Research Information System
World Journal of Microbiology and Biotechnology, vol.26, no.9, pp.1641-1652, 2010 (SCI-Expanded)
A xylanase producer, Bacillus pumilus SB-M13, was isolated from soil and identified using various tests based on carbohydrate fermentation preferences and fatty acid analysis. Xylanase gene, isolated using PCR amplification, was partially sequenced and it showed 89-94% sequence similarity to the xylanase genes of other B. pumilus strains. Xylanase with very low level of cellulase was produced on agricultural byproducts.

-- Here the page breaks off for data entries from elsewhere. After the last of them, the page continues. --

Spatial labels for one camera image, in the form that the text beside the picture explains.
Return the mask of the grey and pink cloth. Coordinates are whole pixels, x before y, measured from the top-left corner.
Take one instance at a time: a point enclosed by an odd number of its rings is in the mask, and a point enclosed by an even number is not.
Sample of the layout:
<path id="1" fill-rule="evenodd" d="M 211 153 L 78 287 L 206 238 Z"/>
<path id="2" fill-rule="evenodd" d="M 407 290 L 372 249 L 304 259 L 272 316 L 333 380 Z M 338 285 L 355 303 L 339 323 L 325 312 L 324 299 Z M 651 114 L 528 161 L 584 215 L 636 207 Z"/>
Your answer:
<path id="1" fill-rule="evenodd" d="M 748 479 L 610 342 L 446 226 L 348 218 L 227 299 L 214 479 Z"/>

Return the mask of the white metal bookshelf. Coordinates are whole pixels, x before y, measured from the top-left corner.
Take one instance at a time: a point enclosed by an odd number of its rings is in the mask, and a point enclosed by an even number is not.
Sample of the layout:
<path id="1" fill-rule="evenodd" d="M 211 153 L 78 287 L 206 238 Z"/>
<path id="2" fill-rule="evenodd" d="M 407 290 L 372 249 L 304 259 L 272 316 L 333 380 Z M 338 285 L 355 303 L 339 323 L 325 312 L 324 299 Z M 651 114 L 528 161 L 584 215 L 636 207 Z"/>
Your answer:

The enzyme has been purified 186-fold by hydrophobic interaction chromatography and biochemically characterized. It has a molecular weight of 24.8 kDa and pI of 9.2. Xylanolytic activity is stable at alkaline pH and highest activity is observed at 60 °C and pH 7.5. Enzyme Km and kcat values were determined as 1. 9 mg/mL and 42,600 U/mg, respectively. In aqueous-two-phase system, xylanase always partitioned to the top phase. Basic pH, low PEG concentration, salt addition, and presence of microbial cells enhanced xylanase partitioning. A maximum sevenfold purification, 10-fold concentration and 100% xylanase recovery were obtained, separately, by adjusting system parameters. A fourfold concentrated xylanase was obtained with 70% enzyme recovery only in one step ATPS process without cell harvesting. © 2010 Springer Science+Business Media B.V.